Numerical Solution of Two-Dimensional Fractional Optimal Control Problems Using Fractional Vieta-Fibonacci Wavelets

Abstract

This paper presents a novel numerical framework for solving two-dimensional fractional optimal control problems (FOCPs) governed by Caputo fractional partial differential equations. The proposed approach is based on \emph{fractional Vieta--Fibonacci wavelets} (FVFWs), a recently developed wavelet family that combines the recursive structure of Fibonacci polynomials with fractional-order operators. We first construct operational matrices for fractional derivatives in the FVFW basis and employ them to transform the governing FOCP into a system of sparse algebraic equations. The state, adjoint, and control functions are approximated simultaneously in a unified wavelet space, enabling efficient reconstruction of the optimality system.
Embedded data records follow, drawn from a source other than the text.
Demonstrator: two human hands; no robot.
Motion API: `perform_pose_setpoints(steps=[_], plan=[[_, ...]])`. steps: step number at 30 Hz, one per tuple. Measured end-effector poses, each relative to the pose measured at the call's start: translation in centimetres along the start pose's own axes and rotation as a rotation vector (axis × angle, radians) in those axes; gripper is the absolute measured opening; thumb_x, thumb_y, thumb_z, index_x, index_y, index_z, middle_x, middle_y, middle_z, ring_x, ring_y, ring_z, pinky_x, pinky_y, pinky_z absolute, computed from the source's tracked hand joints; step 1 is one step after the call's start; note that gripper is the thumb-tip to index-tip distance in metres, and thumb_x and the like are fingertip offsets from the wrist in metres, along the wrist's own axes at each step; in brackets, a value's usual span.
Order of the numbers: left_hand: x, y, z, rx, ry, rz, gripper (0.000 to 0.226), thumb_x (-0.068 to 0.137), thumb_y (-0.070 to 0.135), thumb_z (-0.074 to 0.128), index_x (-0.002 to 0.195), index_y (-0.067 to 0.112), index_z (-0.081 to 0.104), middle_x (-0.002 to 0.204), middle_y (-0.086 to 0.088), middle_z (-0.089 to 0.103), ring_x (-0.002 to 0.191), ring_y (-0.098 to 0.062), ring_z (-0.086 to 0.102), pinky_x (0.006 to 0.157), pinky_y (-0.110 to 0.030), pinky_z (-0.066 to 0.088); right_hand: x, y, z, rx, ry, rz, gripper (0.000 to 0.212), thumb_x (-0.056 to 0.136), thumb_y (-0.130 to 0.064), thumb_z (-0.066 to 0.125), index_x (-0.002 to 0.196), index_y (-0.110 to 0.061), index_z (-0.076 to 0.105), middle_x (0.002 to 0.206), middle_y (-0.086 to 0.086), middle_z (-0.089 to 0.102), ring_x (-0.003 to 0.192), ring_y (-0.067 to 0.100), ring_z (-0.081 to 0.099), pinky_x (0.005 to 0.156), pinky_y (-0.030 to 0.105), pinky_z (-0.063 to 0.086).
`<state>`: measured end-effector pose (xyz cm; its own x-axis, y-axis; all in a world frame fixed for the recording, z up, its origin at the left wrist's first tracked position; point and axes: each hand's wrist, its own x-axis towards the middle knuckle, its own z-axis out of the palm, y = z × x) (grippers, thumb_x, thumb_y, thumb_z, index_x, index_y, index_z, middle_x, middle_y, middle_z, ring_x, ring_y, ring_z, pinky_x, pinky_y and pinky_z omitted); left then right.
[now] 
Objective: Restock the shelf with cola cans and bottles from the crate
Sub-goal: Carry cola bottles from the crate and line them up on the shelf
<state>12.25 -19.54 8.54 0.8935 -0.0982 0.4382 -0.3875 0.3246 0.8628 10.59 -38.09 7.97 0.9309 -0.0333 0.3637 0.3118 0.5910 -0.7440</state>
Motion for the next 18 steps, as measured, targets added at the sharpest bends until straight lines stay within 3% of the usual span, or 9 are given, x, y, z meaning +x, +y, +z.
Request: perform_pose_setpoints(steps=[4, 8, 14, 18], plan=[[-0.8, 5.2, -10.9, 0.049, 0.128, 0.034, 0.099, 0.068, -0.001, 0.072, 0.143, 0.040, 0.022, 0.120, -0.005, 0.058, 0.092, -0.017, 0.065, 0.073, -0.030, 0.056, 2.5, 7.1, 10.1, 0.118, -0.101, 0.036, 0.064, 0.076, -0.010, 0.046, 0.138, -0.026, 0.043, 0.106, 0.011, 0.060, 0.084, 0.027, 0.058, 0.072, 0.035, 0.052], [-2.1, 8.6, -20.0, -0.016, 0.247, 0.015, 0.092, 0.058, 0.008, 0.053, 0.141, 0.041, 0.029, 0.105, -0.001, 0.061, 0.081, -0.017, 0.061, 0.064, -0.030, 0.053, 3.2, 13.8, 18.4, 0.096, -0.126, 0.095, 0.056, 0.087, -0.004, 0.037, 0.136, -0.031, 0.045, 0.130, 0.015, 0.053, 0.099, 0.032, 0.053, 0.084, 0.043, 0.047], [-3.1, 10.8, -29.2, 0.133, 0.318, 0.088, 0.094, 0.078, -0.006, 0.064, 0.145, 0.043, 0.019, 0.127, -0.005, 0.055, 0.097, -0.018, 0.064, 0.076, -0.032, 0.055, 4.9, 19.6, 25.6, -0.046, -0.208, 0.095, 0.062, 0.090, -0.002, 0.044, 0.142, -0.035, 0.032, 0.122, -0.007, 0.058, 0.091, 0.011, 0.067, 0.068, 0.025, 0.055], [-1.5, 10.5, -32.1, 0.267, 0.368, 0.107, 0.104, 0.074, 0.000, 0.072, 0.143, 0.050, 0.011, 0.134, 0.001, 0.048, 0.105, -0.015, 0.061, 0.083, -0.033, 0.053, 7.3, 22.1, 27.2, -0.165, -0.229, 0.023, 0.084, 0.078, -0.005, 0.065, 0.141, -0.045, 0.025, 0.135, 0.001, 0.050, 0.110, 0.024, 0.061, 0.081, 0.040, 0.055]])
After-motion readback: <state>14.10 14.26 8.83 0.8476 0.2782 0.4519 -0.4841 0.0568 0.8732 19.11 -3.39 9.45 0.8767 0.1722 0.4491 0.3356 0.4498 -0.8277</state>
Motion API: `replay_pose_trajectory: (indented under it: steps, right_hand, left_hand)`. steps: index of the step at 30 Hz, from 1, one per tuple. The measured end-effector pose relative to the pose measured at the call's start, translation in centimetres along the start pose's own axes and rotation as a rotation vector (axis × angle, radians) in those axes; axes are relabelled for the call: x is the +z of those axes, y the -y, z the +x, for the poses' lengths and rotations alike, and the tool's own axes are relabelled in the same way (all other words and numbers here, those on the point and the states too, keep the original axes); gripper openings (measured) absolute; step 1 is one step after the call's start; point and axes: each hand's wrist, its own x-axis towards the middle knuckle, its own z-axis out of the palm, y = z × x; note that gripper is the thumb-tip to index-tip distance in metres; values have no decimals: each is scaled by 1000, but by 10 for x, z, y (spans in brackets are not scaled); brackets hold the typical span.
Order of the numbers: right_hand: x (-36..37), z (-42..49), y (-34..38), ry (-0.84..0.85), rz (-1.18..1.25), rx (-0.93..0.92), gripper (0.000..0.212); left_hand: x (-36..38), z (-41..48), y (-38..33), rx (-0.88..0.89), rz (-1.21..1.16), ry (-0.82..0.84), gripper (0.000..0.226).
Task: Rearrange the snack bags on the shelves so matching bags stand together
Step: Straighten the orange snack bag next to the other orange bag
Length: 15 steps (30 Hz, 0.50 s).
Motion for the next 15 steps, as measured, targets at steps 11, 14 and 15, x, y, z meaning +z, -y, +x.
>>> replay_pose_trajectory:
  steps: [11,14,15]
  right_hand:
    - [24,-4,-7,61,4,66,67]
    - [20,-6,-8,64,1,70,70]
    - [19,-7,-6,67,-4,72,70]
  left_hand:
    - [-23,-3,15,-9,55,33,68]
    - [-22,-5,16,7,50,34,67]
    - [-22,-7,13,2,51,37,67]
The resulting nonlinear algebraic system is solved using Newton’s method, which guarantees quadratic convergence under standard assumptions. A benchmark two-dimensional fractional control problem is presented to validate the proposed scheme. Numerical results demonstrate that FVFWs achieve high accuracy with relatively few basis functions, outperforming conventional wavelet and spectral approaches in terms of computational efficiency. The method provides a general framework that can be extended to nonlinear fractional PDEs, time-dependent fractional dynamics, and problems with control constraints.